▶ [WHAT IS NEEDED]
Your output should be the full listing, unchanged.

▶ [DATASET CONTENT]
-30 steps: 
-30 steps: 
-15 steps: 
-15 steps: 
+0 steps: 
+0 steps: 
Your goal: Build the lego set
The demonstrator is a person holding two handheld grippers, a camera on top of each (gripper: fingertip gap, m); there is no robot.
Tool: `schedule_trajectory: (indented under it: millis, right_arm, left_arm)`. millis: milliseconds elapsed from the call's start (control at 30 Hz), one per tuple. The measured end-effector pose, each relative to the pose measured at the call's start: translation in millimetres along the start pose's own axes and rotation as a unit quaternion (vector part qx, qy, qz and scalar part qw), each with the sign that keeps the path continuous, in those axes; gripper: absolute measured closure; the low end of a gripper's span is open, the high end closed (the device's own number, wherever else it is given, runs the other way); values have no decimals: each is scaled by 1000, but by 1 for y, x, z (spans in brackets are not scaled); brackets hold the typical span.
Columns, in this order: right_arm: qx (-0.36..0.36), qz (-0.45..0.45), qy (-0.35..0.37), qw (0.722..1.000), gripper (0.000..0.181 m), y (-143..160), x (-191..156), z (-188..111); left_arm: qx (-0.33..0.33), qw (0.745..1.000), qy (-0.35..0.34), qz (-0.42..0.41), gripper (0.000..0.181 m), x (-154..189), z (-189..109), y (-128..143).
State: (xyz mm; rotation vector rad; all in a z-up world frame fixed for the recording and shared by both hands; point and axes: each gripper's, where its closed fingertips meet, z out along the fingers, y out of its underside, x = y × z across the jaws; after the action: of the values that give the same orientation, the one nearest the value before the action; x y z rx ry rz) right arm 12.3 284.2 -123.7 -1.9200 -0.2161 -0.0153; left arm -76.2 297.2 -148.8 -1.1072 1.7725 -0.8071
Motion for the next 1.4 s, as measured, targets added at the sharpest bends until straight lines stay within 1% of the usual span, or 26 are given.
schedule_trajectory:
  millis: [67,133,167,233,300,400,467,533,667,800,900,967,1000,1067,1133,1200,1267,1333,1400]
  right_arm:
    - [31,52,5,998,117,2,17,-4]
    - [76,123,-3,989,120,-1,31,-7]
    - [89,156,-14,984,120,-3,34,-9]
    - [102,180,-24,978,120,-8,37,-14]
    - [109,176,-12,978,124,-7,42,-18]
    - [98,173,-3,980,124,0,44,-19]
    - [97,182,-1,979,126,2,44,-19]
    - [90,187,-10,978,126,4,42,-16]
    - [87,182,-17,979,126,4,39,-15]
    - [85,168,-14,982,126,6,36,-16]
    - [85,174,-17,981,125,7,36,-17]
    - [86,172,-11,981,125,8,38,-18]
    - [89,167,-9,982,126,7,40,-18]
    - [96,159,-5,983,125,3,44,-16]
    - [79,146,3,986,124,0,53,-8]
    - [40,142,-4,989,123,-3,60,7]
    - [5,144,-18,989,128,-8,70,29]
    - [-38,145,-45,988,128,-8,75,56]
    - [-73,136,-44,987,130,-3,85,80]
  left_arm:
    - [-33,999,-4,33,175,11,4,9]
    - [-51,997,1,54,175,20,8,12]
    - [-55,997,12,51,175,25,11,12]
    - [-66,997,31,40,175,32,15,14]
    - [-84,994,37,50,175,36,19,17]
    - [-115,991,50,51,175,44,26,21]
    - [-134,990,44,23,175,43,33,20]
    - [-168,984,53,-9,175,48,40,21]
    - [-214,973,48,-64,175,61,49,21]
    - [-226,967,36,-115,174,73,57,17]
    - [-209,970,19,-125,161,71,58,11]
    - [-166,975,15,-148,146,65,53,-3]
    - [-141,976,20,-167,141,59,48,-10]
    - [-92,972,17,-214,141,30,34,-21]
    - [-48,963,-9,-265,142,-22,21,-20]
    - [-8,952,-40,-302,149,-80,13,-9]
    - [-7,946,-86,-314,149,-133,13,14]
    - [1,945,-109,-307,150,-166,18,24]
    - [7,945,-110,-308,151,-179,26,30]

▶ [WRITTEN SOLUTION]
-30 steps: 
-30 steps: 
-15 steps: 
-15 steps: 
+0 steps: 
+0 steps: 
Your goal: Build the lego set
The demonstrator is a person holding two handheld grippers, a camera on top of each (gripper: fingertip gap, m); there is no robot.
Tool: `schedule_trajectory: (indented under it: millis, right_arm, left_arm)`. millis: milliseconds elapsed from the call's start (control at 30 Hz), one per tuple. The measured end-effector pose, each relative to the pose measured at the call's start: translation in millimetres along the start pose's own axes and rotation as a unit quaternion (vector part qx, qy, qz and scalar part qw), each with the sign that keeps the path continuous, in those axes; gripper: absolute measured closure; the low end of a gripper's span is open, the high end closed (the device's own number, wherever else it is given, runs the other way); values have no decimals: each is scaled by 1000, but by 1 for y, x, z (spans in brackets are not scaled); brackets hold the typical span.
Columns, in this order: right_arm: qx (-0.36..0.36), qz (-0.45..0.45), qy (-0.35..0.37), qw (0.722..1.000), gripper (0.000..0.181 m), y (-143..160), x (-191..156), z (-188..111); left_arm: qx (-0.33..0.33), qw (0.745..1.000), qy (-0.35..0.34), qz (-0.42..0.41), gripper (0.000..0.181 m), x (-154..189), z (-189..109), y (-128..143).
State: (xyz mm; rotation vector rad; all in a z-up world frame fixed for the recording and shared by both hands; point and axes: each gripper's, where its closed fingertips meet, z out along the fingers, y out of its underside, x = y × z across the jaws; after the action: of the values that give the same orientation, the one nearest the value before the action; x y z rx ry rz) right arm 12.3 284.2 -123.7 -1.9200 -0.2161 -0.0153; left arm -76.2 297.2 -148.8 -1.1072 1.7725 -0.8071
Motion for the next 1.4 s, as measured, targets added at the sharpest bends until straight lines stay within 1% of the usual span, or 26 are given.
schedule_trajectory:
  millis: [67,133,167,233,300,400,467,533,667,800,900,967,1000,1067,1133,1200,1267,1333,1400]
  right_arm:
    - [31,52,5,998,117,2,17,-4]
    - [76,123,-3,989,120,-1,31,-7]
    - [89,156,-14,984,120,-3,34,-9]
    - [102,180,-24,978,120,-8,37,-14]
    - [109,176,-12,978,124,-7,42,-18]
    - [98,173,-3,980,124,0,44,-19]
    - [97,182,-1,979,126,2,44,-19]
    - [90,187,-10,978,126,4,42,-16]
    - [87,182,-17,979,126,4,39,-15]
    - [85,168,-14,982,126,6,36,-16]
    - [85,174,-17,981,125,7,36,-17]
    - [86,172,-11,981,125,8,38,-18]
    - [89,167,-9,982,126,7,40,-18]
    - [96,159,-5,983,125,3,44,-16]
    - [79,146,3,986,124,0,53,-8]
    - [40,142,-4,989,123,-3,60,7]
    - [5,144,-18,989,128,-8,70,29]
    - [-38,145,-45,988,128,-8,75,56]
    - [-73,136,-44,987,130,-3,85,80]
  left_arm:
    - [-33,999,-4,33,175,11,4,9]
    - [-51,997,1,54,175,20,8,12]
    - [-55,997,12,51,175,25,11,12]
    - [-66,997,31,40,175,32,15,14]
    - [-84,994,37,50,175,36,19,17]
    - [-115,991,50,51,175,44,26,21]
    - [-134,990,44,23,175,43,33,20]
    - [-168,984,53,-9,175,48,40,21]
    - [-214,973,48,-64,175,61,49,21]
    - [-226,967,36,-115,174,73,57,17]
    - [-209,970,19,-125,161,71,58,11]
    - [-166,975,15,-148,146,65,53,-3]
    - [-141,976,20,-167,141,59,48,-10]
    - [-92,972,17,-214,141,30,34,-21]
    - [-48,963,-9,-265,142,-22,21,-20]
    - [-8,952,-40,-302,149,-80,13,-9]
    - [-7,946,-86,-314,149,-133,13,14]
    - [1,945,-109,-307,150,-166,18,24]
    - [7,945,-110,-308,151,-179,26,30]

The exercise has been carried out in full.